1

When using LOAD DATA INFILE, is there a way to either flag a duplicate row, or dump any/all duplicates into a separate table?

OMG Ponies
  • 325,700
  • 82
  • 523
  • 502
mike
  • 8,041
  • 19
  • 53
  • 68
  • 1
    Related: http://stackoverflow.com/questions/1506511/is-it-possible-to-use-a-load-data-infile-type-command-to-update-rows-in-the-db – OMG Ponies Dec 27 '09 at 03:08

2 Answers2

14

From the LOAD DATE INFILE documentation:

The REPLACE and IGNORE keywords control handling of input rows that duplicate existing rows on unique key values:

  • If you specify REPLACE, input rows replace existing rows.
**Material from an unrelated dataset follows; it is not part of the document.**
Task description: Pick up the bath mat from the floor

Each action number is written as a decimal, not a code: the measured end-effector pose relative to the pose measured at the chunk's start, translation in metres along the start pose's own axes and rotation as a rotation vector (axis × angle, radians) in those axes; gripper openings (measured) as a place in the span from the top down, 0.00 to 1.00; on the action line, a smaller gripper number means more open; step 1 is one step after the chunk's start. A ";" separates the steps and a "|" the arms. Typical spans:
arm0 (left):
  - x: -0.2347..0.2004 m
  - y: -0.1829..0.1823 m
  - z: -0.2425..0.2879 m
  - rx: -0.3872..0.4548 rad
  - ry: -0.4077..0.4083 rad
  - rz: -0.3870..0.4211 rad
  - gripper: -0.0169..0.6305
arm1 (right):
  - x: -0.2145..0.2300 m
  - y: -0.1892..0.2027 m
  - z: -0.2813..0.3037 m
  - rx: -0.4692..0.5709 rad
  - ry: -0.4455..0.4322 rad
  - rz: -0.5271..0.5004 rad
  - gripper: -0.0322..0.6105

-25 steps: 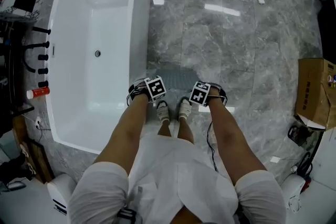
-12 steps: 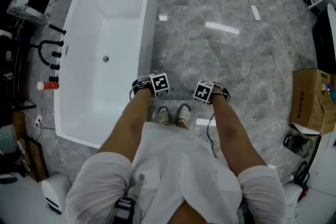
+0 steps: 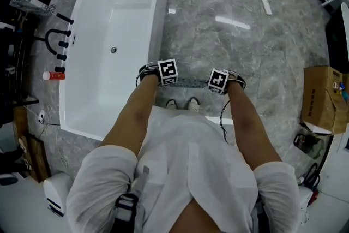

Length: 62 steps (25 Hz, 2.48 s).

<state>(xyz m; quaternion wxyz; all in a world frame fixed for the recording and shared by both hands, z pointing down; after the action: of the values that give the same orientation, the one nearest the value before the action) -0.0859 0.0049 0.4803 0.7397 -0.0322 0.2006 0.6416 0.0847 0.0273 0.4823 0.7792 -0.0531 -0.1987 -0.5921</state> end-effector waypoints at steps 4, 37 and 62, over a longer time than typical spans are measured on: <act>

In other words, rows that have the same value for a primary key or unique index as an existing row. See Section 12.2.7, “REPLACE Syntax”.
  • If you specify IGNORE, input rows that duplicate an existing row on a unique key value are skipped. If you do not specify either option, the behavior depends on whether the LOCAL keyword is specified. Without LOCAL, an error occurs when a duplicate key value is found, and the rest of the text file is ignored. With LOCAL, the default behavior is the same as if IGNORE is specified; this is because the server has no way to stop transmission of the file in the middle of the operation.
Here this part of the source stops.